The husband-to-be will have to fend for himself, I fear. I do suggest that he scoop up the dog and go running into the street to look for a safe haven, praying that you will be well again. We can help and support people we love without presenting our bodies and spirits as their punching bags. He doesn’t have to leave you completely to help you, he probably does need to get himself and the dog out of harms way for a while. People who abuse do recover, a new start sounds pretty good right now, doesn’t it? Love can conquer a lot of things.

You have what experts like to call an “abusive relationship” with your dog and your person. Abuse can be slapping, hitting, verbal, negligence and a lot of other things. One is no better than the other although the physical nature of your slapping may cause a physical injury like broken limbs, hearing loss, and emotional fear trauma. Maybe you were abused as a child, maybe you saw it happen to someone else, or maybe you’re just angry about something you can’t change and want to take that anger out on someone else.

Hitting causes fear, mistrust, and emotional separation. This is a hard problem to recover from without professional help.

My advice to you is to give the dog up until you’re able to care for him. And run, don’t walk, to a therapist. Find out if you have anger management issues or maybe a Bipolar disorder. Mood swings are a real problem for your dog, for you, and for your husband-to-be. There are wonderful programs to help you understand yourself and help yourself through the trying times. You don’t have to do it alone. The fact that you told me about it makes me believe you don’t really like being this way. You’d rather have love and tenderness in your life, not fear, you want them to love you.

Please, please, please give the dog to someone to care for until you are better. If you love your dog, you’ll do it today. Then go visit your general practitioner, your doctor can help you get the help you need by referring you to a good therapist.

When you visit your dog, hand feed him his meals and that’s all for now. Many experts have different opinions and mine is just one of those many.
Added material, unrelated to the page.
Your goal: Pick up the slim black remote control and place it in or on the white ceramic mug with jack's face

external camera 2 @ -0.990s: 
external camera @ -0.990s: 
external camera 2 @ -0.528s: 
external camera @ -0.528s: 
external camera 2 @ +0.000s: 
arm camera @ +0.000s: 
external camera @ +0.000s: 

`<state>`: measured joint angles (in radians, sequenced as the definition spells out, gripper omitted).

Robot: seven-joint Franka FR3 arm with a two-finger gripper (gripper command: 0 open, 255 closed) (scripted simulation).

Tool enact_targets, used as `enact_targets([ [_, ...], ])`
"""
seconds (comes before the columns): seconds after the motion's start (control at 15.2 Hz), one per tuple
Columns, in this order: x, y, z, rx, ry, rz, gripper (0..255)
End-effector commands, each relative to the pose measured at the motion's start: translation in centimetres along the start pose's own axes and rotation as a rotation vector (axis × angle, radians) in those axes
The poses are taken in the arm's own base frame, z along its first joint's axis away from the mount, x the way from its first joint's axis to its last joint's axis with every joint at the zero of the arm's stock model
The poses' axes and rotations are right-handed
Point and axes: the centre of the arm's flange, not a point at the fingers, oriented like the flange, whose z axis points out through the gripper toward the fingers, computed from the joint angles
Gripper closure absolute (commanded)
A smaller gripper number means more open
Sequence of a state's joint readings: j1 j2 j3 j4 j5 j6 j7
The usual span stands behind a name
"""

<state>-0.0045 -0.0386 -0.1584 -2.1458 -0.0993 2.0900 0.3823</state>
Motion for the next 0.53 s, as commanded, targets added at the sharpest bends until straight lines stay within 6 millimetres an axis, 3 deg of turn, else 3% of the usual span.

I’d suggest hand feeding and don’t try to pet yet. Earn his trust by not hitting him. When you have that trust, you can move on to petting and then to positive training.
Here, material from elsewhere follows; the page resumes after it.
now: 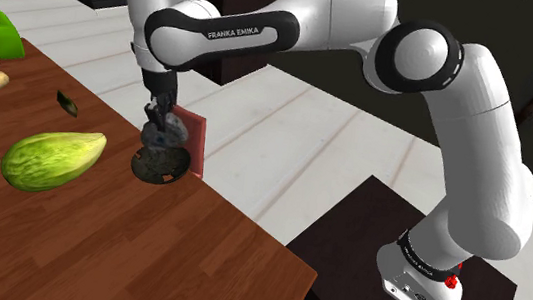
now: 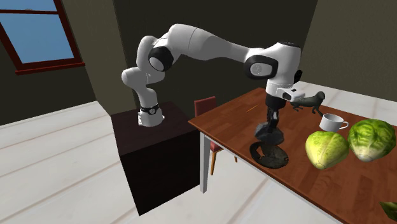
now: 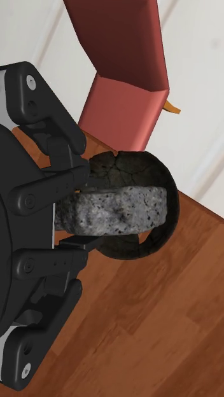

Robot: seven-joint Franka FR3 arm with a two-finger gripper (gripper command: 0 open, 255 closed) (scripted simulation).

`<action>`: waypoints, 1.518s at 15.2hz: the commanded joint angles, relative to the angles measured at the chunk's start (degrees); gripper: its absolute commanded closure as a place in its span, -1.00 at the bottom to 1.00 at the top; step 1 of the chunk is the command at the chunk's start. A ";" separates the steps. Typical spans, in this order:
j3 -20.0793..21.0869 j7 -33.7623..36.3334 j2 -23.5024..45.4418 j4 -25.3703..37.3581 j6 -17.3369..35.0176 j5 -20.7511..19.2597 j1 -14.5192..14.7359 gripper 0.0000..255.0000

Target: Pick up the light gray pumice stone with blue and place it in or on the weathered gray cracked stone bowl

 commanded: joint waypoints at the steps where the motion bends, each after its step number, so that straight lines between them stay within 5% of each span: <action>1: -0.19 0.16 0.42 -0.87 1.26 -0.27 -0.12 1.00; 21: -1.70 1.26 3.84 -4.94 8.28 -2.18 -0.23 1.00; 22: -1.70 1.27 3.84 -4.96 8.30 -2.18 -0.24 -1.00; 23: -1.70 1.27 3.84 -4.96 8.30 -2.18 -0.24 -1.00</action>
When a dog is attacked by a human, mistrust and fear can begin. The dog doesn’t deliberately refuse your commands to make you angry or to get a beating; he more than likely doesn’t know what you want or doesn’t trust that you will act in kindness if he tries something, anything, for you, so he quits. Mistrust and fear can turn into biting and a very unhappy dog. It can be hard to recover from this. Do you realize that your dog could take your face off if he wanted to? And he didn’t. That tells me a great deal about your dog’s heart. It will take a long time of patient and trusting hands to get past this and on to a healthy relationship. It can happen.
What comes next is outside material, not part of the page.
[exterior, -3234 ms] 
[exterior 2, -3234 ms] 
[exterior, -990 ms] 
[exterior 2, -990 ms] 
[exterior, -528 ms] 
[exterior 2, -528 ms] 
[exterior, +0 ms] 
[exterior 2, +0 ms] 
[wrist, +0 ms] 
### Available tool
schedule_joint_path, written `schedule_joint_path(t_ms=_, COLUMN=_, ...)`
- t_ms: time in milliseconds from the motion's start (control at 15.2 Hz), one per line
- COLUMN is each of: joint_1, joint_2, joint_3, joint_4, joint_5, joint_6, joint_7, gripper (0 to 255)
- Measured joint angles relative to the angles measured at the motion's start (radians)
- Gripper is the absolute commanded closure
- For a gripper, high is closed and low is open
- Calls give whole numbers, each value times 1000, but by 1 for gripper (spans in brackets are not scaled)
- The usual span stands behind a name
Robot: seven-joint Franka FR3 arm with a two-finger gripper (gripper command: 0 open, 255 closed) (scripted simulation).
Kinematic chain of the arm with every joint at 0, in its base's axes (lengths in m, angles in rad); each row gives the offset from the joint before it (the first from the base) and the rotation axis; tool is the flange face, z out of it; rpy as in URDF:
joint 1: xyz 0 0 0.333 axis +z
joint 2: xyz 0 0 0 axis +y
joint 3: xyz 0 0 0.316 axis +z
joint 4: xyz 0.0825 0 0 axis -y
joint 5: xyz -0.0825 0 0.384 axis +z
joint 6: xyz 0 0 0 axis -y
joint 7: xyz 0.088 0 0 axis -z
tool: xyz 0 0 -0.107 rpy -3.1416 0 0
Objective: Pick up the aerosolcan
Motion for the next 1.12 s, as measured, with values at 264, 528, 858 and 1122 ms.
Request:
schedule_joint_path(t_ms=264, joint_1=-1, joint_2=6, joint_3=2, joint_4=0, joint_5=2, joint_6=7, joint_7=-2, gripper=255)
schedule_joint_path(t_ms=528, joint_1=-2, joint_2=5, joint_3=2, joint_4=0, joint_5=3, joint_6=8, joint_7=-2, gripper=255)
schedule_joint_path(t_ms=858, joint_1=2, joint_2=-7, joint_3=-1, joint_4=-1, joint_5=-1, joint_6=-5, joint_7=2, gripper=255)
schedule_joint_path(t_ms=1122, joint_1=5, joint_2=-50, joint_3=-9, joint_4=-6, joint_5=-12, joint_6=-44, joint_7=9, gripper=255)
I pray for you and your dog and for your husband-to-be. This world has too much danger, hate, abuse, war and however else we choose to hurt each other.

Don’t be embarrassed, this is more common than you think. You’re not the only one who is suffering; there are tons of people who have abuse issues. Get some help. And you know what, even if we don’t want to be in the same room with you right now, we’ll love you and pray for you anyway.